A collection of past contributions…
Listening to the Harris County Sheriff and Constables Dispatch on the scanner radio app I hear reports of roads being impassable, high water rescues, wrecker calls for stranded drivers, inquiries about boat availability and water depth, computer issues, and reports of some looting. Emergency services desperately try to help those needing assistance in Hurricane Harvey flooding. It’s encouraging to hear the dispatcher calmly coordinating so many police and rescue units. It goes on and on. Houston is in Harris County, and almost 1600 people are listening to this report with me.
Is this for entertainment? For curiosity? No, this is for opportunity to help from a distance. How? By interactive prayer. While the dispatchers send rescuers all over Harris County responders risk their lives to save others, we can be praying for them right now! For God’s help and protection; for adequate resources, for effective intervention, for their success as it turns dark in Houston. Some of the victims have ignored warnings, but others, like those with disabilities and many elderly, are unwilling participants in this drama.
This is just one opportunity to help. We have many opportunities to help by prayer every day. Other drivers, truck drivers, other shoppers and their children, people we encounter with disabilities, coworkers, road workers. Anyone we meet along our pathway. We may never know the effect of our prayerful attention, but by our paying attention to those around us we have the unique opportunity to interactively impact their lives for good. There is a promise in the Bible in the New Testament book of James about prayer. James 5:16 in the Amplified Bible says “…The heartfelt and persistent prayer of a righteous man (believer) can accomplish much [when put into action and made effective by God—it is dynamic and can have tremendous power].”
So jump in there and participate in your own disaster response! It’s needed. Right now.
My dad had a lot of practical wisdom for my early teen years. One of his tidbits was, “If you ever ask a girl out and she turns you down, remember it’s her loss, not yours.” I wasn’t very big on dating at the time, but I remembered his statement. It may sound arrogant, but dad was helping me avoid falling victim to other people’s opinions (including girls’). Too often we allow what others think about us, or what we think they think about us, to determine our opinion of ourselves. This creates unnecessary frustration, confusion, and anger. Unnecessary because others’ opinions have so little value in themselves. Those who are at vulnerable points in their lives where they are trying to better understand and define themselves can feel especially victimized.

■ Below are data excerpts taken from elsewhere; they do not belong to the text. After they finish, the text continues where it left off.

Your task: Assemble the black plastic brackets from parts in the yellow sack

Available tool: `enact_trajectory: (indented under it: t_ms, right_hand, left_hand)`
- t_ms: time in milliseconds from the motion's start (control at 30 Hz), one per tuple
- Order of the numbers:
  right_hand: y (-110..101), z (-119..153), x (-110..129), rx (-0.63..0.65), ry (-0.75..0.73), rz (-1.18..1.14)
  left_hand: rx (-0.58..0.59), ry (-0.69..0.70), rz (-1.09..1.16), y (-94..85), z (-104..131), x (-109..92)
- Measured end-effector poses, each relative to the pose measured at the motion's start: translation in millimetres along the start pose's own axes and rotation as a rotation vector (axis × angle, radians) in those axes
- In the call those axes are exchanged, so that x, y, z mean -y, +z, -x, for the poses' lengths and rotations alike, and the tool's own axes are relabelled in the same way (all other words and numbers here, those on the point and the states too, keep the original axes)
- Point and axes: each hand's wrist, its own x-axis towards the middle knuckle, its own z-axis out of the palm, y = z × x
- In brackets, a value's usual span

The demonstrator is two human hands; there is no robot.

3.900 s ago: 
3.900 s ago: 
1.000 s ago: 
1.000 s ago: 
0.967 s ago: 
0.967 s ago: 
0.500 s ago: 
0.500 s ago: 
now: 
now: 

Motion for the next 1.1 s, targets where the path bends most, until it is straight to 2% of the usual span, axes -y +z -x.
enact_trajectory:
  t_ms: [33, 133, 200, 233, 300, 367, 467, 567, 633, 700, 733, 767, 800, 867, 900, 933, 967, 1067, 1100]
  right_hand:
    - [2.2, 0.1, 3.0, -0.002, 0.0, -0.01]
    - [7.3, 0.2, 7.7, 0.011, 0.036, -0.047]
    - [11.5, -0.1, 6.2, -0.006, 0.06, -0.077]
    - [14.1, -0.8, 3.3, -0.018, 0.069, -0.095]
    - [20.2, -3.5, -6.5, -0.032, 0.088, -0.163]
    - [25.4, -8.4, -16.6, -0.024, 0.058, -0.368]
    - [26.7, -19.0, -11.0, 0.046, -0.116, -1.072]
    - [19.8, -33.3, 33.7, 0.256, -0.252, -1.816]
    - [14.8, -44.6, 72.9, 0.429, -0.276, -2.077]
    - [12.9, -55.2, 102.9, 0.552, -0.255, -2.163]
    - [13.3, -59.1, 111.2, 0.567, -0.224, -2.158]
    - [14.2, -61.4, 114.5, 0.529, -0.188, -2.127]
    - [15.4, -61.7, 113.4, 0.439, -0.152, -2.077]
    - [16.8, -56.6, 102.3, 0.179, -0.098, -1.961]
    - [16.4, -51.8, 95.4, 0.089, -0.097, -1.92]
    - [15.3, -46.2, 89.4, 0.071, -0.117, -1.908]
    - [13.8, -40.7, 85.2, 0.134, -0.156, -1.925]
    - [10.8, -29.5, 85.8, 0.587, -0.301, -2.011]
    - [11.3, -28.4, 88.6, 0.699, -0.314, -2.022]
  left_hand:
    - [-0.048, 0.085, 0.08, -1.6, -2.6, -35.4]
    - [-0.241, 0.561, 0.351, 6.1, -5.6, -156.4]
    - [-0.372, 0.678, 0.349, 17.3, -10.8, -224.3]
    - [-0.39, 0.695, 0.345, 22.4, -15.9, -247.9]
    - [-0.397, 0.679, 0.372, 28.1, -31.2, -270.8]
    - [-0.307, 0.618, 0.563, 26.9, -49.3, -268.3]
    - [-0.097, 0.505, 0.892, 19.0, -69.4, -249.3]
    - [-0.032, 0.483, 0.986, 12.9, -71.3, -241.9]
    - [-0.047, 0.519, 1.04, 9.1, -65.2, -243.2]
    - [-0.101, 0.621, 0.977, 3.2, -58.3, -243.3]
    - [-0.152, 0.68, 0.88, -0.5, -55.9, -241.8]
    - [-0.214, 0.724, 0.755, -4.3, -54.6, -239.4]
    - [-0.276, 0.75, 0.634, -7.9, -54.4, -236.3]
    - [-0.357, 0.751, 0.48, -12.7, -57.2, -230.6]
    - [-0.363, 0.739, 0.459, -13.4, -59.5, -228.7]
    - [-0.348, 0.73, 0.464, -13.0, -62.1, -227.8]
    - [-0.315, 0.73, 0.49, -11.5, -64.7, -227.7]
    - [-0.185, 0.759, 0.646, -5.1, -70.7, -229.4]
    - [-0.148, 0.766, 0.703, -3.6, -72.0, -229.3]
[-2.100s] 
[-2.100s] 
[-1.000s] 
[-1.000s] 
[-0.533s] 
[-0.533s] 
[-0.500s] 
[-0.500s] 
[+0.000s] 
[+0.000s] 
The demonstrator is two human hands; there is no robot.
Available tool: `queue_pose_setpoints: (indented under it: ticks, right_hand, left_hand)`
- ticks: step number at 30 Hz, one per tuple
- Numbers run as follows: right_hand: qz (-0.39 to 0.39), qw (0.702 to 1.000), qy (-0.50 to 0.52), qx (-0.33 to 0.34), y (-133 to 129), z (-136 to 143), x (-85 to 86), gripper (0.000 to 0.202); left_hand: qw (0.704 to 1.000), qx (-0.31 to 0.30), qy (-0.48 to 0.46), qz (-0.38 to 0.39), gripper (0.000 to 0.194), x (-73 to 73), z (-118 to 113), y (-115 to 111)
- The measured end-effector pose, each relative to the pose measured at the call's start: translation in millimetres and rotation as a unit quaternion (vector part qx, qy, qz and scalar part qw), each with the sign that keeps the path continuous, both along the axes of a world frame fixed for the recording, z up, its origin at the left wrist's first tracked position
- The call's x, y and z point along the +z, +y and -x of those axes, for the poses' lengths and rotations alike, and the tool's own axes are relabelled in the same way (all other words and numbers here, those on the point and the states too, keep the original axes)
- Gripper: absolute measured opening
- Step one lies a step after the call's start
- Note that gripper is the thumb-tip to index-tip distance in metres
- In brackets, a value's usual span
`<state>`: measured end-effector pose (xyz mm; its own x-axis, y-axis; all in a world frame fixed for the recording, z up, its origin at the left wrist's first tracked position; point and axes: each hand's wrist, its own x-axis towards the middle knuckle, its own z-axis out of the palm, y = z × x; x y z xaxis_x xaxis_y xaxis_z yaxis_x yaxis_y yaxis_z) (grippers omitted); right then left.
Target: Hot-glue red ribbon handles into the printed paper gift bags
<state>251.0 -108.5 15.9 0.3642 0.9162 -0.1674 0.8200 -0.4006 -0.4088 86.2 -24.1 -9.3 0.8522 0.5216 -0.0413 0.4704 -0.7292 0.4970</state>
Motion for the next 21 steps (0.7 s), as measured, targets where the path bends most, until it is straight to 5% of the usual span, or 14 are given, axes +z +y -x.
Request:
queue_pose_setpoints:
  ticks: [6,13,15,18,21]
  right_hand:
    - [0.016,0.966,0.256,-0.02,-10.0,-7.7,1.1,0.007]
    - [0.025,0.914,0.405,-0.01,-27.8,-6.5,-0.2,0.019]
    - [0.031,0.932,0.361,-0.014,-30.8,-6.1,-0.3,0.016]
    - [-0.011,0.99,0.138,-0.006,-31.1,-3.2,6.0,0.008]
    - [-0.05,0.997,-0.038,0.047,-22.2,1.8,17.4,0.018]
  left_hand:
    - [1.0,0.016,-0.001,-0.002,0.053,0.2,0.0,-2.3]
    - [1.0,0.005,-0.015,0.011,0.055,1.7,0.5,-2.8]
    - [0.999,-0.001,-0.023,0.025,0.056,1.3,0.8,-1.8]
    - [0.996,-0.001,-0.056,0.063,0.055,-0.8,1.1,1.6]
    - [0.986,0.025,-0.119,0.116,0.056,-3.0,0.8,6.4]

Working in retail, I see many examples of how people treat each other. It is disturbing when an impatient parent publicly berates a teen son or daughter. Sometimes the hurt is visible in the young person’s face and manner. That parent is not helping their teen at all. Often the one needing recalibration is the parent, not the teen.
What determines our value as an individual person? It’s not others’ fickle acceptance or rejection. It’s because of our “intrinsic value”, value because of who we really are at the core, like how pure gold has intrinsic value. And it’s because of our “destiny value” or better, “destination value”, what we will still become. Discovering those two values trumps all other opinions about us. A proverb expresses it very well, “The fear of man brings a snare, but whoever trusts the Lord will be safe.” (Proverbs 29:25) Find your value in what God has made you, not in what others think about you. Opinioned people come and go. God’s love and presence stay with you forever.
I had a lot of respect for Mr. Goldfarb. He was Science Department Head at George Washington High School in Philadelphia for many years, and he taught our Physics classes. He made Physics interesting and fun. We did conservation of momentum experiments, light table interference projections and other neat stuff. But the session that I remember best was the one on optics when we studied the rainbow. That was a watershed day for me. I made a discovery that would influence the rest of my life.
We were using the blackboard to illustrate how a rainbow is formed by a number of total internal reflections of sunlight within a water droplet. The prismatic effect enhances as the light finally exits, refracting at specific angles. The different colors, having been separated after internal reflections come out in specific order at slightly different angles. Get enough of these droplets together (rain), and the sun in the right place relative to where you stand, and you get a rainbow. OK. That makes sense.
But then it hit me! “Mr. Goldfarb, then there must be another rainbow made by a different number of total internal reflections?” “Yes, David, there are.” I was elated! As we further discussed the secondary and tertiary rainbows with the explanation of their reversed color orders, I was the happiest kid in that school that day. Why? Because I had learned firsthand that applying proven scientific principles opens the door to new discoveries. I had made a new personal discovery, and that was huge fun!
It’s also fun to make new personal spiritual discoveries by applying proven spiritual principles. God’s love and faithfulness, already learned, can build more faith for new experiences if properly applied. We can discover new spiritual rainbows when we choose to remember the beauty of God’s past sufficiency.